> _Data provided_:
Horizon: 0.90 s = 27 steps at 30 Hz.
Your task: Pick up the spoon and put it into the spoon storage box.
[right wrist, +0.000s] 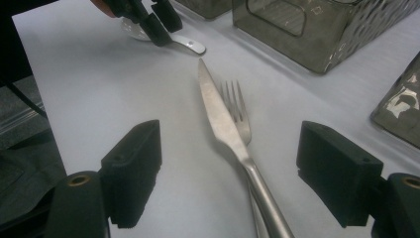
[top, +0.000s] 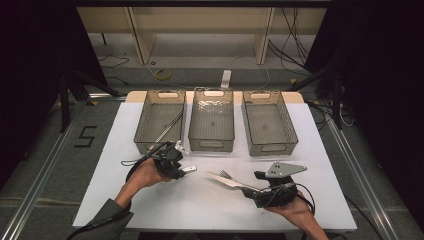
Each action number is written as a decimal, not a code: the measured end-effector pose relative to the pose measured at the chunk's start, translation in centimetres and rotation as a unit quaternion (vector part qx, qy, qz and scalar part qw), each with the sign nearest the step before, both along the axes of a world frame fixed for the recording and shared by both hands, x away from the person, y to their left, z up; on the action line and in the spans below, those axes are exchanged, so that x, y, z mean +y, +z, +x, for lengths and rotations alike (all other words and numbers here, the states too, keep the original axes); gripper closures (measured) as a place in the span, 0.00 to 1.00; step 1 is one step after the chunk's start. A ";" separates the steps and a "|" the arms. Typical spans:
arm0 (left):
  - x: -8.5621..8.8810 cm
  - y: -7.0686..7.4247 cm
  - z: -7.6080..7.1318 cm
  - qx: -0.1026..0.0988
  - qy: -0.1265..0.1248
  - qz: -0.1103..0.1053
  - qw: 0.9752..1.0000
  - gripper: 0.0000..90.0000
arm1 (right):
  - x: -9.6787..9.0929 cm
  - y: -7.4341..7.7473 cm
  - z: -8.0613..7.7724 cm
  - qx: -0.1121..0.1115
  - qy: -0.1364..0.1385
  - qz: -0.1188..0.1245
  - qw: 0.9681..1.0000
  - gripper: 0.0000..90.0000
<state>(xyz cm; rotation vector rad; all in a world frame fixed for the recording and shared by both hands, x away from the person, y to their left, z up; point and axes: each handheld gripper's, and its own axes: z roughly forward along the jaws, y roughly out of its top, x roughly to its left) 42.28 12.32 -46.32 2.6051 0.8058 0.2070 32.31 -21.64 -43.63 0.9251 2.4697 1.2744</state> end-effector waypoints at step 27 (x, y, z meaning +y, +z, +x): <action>-0.4 -0.1 0.6 0.031 0.025 0.000 0.999 0.82 | 0.1 0.0 0.0 0.001 0.001 -0.005 1.000 0.30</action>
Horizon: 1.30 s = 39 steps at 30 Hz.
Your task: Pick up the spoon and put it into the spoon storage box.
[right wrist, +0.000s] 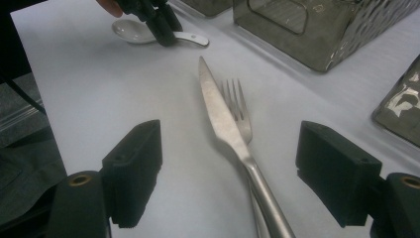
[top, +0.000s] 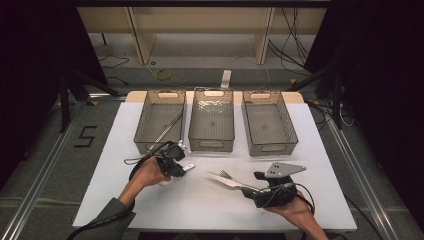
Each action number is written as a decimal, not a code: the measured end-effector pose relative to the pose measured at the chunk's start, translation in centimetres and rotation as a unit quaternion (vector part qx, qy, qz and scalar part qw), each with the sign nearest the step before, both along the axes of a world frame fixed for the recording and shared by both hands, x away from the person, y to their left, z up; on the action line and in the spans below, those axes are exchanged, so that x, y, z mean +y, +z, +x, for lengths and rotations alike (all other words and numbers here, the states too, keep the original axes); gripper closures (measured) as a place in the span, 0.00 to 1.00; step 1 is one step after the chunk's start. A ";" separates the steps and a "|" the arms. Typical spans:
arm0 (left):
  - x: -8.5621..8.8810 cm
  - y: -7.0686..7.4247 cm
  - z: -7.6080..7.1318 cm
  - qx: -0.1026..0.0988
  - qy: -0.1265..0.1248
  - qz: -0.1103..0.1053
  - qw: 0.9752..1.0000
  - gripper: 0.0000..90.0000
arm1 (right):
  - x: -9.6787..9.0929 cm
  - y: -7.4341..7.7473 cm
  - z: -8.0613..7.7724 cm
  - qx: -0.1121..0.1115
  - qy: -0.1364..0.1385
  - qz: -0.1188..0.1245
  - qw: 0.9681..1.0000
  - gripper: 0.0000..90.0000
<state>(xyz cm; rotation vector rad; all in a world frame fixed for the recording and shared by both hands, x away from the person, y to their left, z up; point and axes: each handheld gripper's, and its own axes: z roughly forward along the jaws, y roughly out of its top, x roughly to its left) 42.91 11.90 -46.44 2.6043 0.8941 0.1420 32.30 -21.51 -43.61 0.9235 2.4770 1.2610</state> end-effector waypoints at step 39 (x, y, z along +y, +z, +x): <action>1.5 6.4 0.3 -0.046 0.026 -0.139 0.989 0.83 | -0.3 -0.1 0.0 0.004 -0.008 0.005 1.000 0.30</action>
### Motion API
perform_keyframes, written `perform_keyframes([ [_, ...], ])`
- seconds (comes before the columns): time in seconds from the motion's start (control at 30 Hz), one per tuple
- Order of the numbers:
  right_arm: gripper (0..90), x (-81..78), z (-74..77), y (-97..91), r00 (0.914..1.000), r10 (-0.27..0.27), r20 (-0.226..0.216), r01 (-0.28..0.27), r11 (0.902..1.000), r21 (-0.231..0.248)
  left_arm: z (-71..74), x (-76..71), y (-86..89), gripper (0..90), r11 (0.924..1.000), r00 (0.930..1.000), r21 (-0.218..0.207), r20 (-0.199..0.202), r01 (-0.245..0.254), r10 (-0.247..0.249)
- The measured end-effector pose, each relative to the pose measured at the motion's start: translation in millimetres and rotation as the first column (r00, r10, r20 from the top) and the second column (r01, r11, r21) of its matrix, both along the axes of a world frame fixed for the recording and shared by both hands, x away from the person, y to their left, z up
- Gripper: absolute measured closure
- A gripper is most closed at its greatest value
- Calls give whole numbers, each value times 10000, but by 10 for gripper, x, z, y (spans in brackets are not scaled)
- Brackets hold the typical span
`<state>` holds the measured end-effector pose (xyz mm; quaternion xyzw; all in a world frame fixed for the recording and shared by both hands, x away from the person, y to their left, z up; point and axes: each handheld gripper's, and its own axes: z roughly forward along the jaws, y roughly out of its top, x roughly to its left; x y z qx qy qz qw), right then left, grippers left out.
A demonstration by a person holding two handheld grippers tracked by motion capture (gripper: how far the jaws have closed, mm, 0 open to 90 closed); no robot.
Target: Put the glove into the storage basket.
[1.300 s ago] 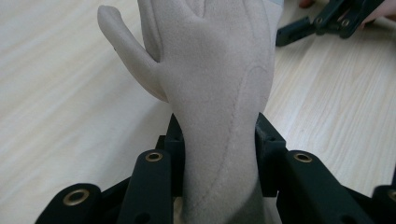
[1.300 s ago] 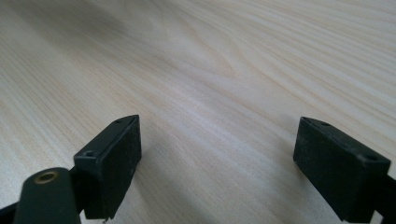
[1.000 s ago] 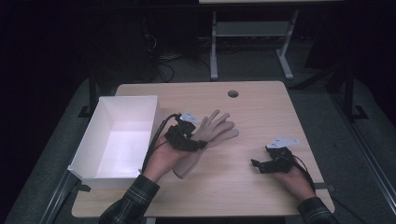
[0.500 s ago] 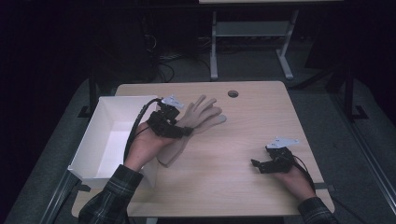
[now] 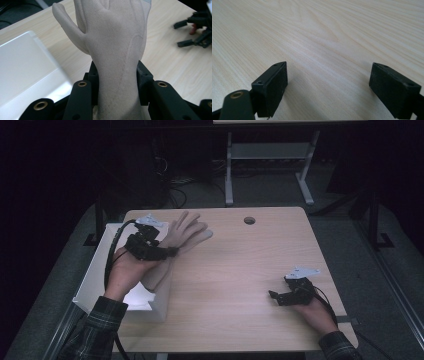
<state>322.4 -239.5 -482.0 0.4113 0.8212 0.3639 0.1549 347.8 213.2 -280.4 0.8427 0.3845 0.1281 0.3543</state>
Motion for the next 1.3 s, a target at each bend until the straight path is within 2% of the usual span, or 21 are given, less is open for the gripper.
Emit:
perform_keyframes([
  [0.17,148,3,0,-5,10000,42,20,-42,10000,-65,-1,-3,273,653,9976,9976,-104,68,-692,692],
  [0.3,148,5,0,-5,10000,58,24,-58,9999,-84,-38,-7,486,652,9924,9925,-107,89,-1222,1223],
  [0.53,149,5,0,-4,10000,53,16,-53,9999,-85,-252,-31,804,652,9781,9786,-308,-110,-2058,2055],
  [0.83,148,6,0,-5,10000,64,23,-63,9999,-92,-589,-16,989,652,9639,9627,29,-492,-2664,2662],
  [0.97,148,6,0,-5,10000,58,17,-58,9999,-89,-748,2,1050,652,9547,9531,226,-566,-2966,2974],
  [1.1,148,5,0,-5,10000,58,18,-58,9999,-90,-949,34,1091,652,9502,9473,525,-777,-3073,3107],
  [1.2,148,6,0,-5,10000,61,20,-61,9999,-91,-1097,62,1111,651,9442,9393,613,-987,-3237,3285],
  [1.3,148,5,1,-5,10000,57,16,-57,9999,-89,-1211,87,1111,650,9417,9347,754,-1186,-3278,3349],
])
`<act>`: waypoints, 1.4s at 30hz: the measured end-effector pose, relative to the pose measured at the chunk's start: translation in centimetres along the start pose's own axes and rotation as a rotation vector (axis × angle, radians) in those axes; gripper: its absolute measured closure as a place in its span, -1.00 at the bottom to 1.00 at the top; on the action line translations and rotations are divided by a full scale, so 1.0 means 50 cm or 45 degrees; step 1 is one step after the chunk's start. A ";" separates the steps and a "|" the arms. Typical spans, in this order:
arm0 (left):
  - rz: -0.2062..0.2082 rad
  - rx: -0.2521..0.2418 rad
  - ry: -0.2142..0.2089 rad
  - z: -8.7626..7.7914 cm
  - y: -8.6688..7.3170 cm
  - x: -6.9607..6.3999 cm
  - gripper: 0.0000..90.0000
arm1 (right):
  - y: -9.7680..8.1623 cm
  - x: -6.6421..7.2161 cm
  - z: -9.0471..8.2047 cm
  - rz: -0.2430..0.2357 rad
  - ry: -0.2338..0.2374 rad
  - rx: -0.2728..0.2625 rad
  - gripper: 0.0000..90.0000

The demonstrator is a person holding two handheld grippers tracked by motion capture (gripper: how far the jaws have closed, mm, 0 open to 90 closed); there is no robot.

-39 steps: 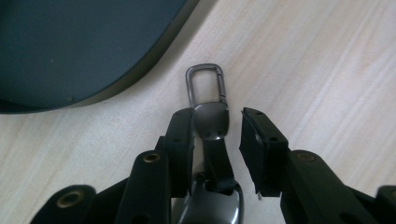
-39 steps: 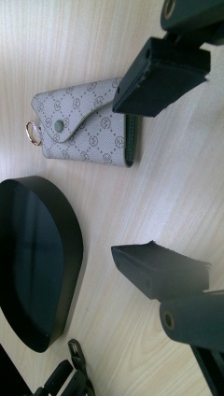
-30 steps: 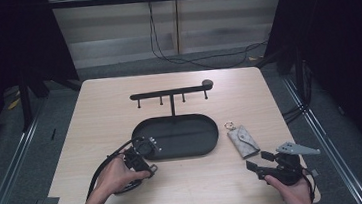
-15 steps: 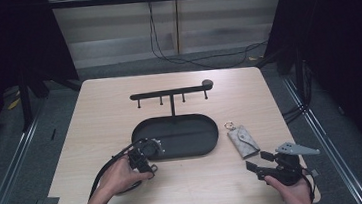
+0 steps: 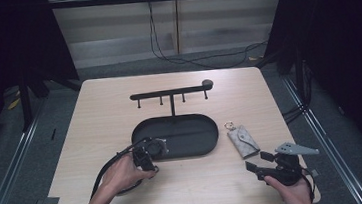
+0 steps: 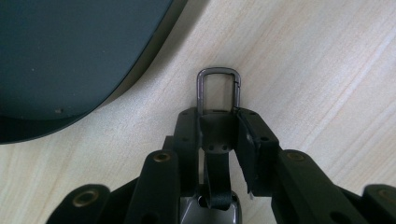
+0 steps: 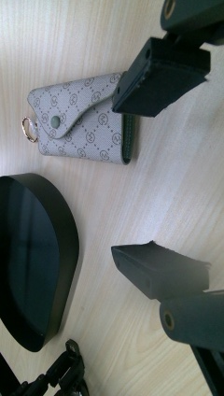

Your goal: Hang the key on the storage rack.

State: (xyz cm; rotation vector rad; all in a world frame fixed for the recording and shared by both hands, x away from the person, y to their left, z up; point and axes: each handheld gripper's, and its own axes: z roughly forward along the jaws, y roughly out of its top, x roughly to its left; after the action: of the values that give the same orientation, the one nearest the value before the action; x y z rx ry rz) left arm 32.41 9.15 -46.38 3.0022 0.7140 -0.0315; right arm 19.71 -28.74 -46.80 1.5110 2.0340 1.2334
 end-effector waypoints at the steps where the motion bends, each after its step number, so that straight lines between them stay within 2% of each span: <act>1: -0.011 -0.001 -0.017 -0.001 -0.001 0.003 0.57 | 0.000 0.000 0.000 0.005 -0.003 0.000 -0.43; 8: -0.025 -0.026 0.002 -0.001 -0.005 0.006 0.57 | 0.000 -0.002 0.002 0.018 -0.004 0.007 -0.43; 13: -0.045 -0.030 -0.004 -0.005 -0.007 0.008 0.57 | 0.000 -0.002 0.001 0.020 -0.006 0.004 -0.43; 14: -0.034 -0.033 -0.010 -0.007 -0.008 0.009 0.57 | 0.000 -0.002 0.001 0.019 -0.007 0.003 -0.43; 15: -0.053 -0.053 -0.012 -0.010 -0.009 0.007 0.57 | 0.000 -0.002 0.001 0.020 -0.008 0.003 -0.43; 17: -0.042 -0.056 -0.015 -0.016 -0.012 0.008 0.57 | 0.000 -0.002 0.002 0.021 -0.007 0.005 -0.43; 18: -0.065 -0.093 -0.012 -0.022 -0.015 0.008 0.57 | 0.000 -0.002 0.002 0.021 -0.008 0.005 -0.43; 21: -0.062 -0.122 -0.027 -0.038 -0.023 0.015 0.57 | 0.000 -0.002 0.002 0.022 -0.008 0.005 -0.43; 22: -0.081 -0.140 -0.026 -0.041 -0.026 0.015 0.57 | 0.000 -0.002 0.002 0.023 -0.008 0.006 -0.43; 28: -0.097 -0.182 -0.049 -0.063 -0.037 0.026 0.57 | 0.000 -0.002 0.002 0.025 -0.011 0.011 -0.43; 30: -0.086 -0.191 -0.029 -0.071 -0.039 0.030 0.57 | 0.000 -0.002 0.002 0.028 -0.011 0.011 -0.43; 33: -0.105 -0.187 -0.019 -0.077 -0.042 0.028 0.57 | 0.000 -0.003 0.002 0.030 -0.009 0.011 -0.43; 34: -0.085 -0.182 -0.014 -0.081 -0.042 0.031 0.57 | 0.000 -0.003 0.002 0.030 -0.007 0.011 -0.43; 42: -0.089 -0.231 -0.033 -0.106 -0.055 0.039 0.57 | 0.000 -0.003 0.002 0.032 -0.008 0.010 -0.43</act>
State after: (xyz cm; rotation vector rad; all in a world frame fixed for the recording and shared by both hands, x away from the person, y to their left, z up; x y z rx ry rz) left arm 32.95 12.77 -41.30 2.7994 0.7739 -0.0084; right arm 19.85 -28.82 -46.90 1.5464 2.0243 1.2303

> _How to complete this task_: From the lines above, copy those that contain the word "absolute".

> _Solution to the exercise_:
- Gripper: absolute measured closure
`<act>`: waypoints, 1.4s at 30hz: the measured end-effector pose, relative to the pose measured at the chunk's start: translation in centimetres along the start pose's own axes and rotation as a rotation vector (axis × angle, radians) in those axes; gripper: its absolute measured closure as a place in its span, -1.00 at the bottom to 1.00 at the top; on the action line translations and rotations are divided by a full scale, so 1.0 means 50 cm or 45 degrees; step 1 is one step after the chunk's start. A ";" separates the steps and a "|" the arms. Typical spans, in this order:

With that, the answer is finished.